■ ABOUT THIS TASK:
Return exactly the lines of the data below, from the one that contains "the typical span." through the final line, and leave out every picture.

■ Records from a dataset:
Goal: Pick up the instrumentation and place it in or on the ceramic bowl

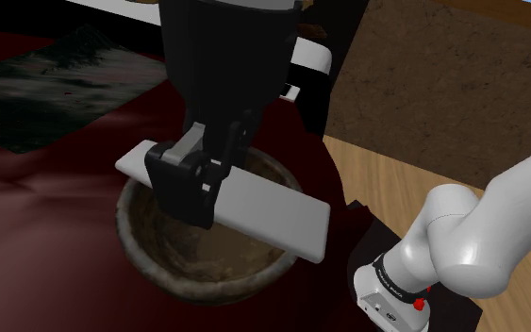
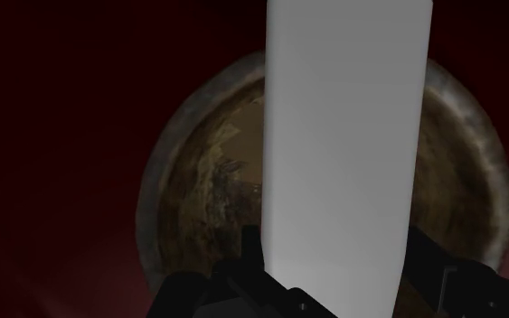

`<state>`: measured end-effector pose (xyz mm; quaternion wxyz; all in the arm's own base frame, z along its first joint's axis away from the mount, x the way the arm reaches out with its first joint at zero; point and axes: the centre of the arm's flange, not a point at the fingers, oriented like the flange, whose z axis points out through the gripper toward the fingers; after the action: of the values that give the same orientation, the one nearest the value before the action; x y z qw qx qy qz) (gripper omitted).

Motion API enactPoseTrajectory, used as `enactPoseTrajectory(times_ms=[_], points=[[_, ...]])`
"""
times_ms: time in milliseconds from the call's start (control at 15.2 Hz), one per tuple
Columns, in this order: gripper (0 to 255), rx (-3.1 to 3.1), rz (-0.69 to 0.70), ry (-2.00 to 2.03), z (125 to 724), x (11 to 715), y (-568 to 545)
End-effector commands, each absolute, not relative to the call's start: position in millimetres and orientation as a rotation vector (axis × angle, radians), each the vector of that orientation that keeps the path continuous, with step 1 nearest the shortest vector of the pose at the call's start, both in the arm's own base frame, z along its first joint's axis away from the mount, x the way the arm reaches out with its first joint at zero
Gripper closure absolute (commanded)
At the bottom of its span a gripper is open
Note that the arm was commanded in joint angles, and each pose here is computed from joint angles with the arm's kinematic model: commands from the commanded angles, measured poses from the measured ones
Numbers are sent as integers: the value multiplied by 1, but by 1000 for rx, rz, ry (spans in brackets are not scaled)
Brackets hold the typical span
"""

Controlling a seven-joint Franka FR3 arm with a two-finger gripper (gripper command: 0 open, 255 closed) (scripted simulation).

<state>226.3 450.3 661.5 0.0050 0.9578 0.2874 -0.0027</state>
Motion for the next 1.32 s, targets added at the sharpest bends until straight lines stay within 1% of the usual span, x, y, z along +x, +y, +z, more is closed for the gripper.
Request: enactPoseTrajectory(times_ms=[0,198,264,594,858,1254], points=[[255,3000,-8,900,661,226,450],[255,3000,-8,900,661,226,450],[0,3000,-8,900,661,226,450],[0,3000,-8,900,661,226,450],[0,3000,-8,900,711,226,451],[0,3000,-8,900,711,226,451]])
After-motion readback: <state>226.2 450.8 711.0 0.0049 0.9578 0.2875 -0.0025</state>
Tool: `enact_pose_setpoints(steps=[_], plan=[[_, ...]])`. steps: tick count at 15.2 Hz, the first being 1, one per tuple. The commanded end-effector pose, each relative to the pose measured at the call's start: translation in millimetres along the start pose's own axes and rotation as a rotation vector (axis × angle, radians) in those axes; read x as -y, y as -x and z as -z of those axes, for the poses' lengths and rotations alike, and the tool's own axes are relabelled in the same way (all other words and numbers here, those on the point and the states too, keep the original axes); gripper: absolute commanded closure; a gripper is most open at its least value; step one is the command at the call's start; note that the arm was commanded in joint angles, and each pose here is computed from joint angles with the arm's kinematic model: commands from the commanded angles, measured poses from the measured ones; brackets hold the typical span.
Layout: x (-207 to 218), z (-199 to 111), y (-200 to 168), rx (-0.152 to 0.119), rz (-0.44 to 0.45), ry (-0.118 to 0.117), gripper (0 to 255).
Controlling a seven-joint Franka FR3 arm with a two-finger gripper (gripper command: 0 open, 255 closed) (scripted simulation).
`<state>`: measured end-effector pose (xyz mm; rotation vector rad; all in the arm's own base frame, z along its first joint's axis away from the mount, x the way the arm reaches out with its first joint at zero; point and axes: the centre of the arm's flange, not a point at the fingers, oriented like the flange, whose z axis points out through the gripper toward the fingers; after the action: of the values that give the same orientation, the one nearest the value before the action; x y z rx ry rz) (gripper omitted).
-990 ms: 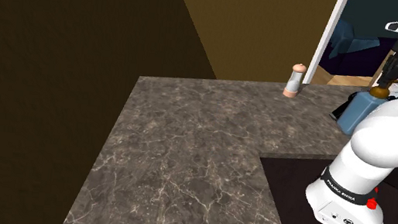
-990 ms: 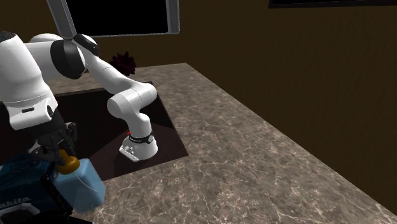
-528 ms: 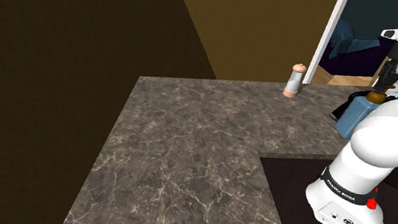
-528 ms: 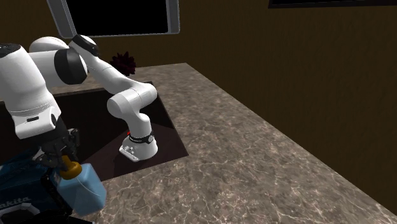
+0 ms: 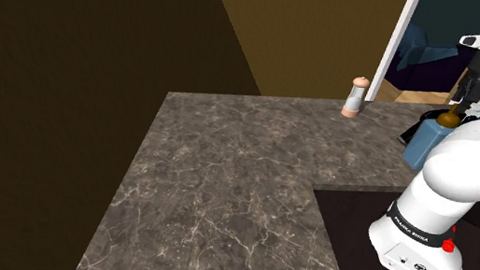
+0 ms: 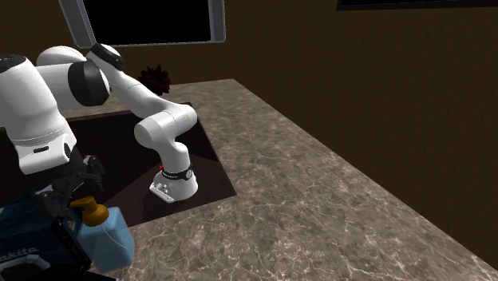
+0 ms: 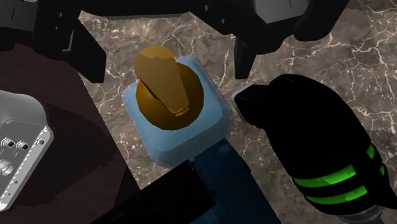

■ ANSWER SECTION:
Tool: `enact_pose_setpoints(steps=[_], plan=[[_, ...]])`. steps: tick count at 15.2 Hz, the first being 1, one per tuple. The commanded end-effector pose, each relative to the pose measured at the call's start: translation in millimetres along the start pose's own axes and rotation as a rotation vector (axis × angle, radians) in those axes; read x as -y, y as -x and z as -z of those axes, for the poses' lengths and rotations alike, and the tool's own axes are relabelled in the same way (all other words and numbers here, those on the point and the states too, keep the original axes); gripper: absolute commanded closure; a gripper is most open at its least value; step one is the command at the call's start; note that the arm was commanded in joint angles, and each pose here is computed from joint angles with the arm's kinematic model: commands from the commanded angles, measured poses from the measured ones; brackets hold the typical span.
Layout: x (-207 to 218), z (-199 to 111), y (-200 to 168), rx (-0.152 to 0.119), rz (-0.44 to 0.45), ry (-0.118 to 0.117), gripper (0 to 255).
Controlling a seven-joint Franka FR3 arm with a two-finger gripper (gripper command: 0 open, 255 closed) (scripted simulation).
`<state>`: measured end-effector pose (xyz mm; rotation vector rad; all in the arm's own base frame, z along its first joint's axis away from the mount, x the way the arm reaches out with its first joint at zero; point and axes: the centre of the arm's flange, not a point at the fingers, oriented like the flange, whose z axis points out through the gripper toward the fingers; after the action: of the values that give the same orientation, the one nearest the value before the action; x y z rx ry rz) (gripper omitted).
-990 ms: 
-990 ms: 
-528 ms: 
-528 ms: 
+0 ms: 
+0 ms: 
+0 ms: 

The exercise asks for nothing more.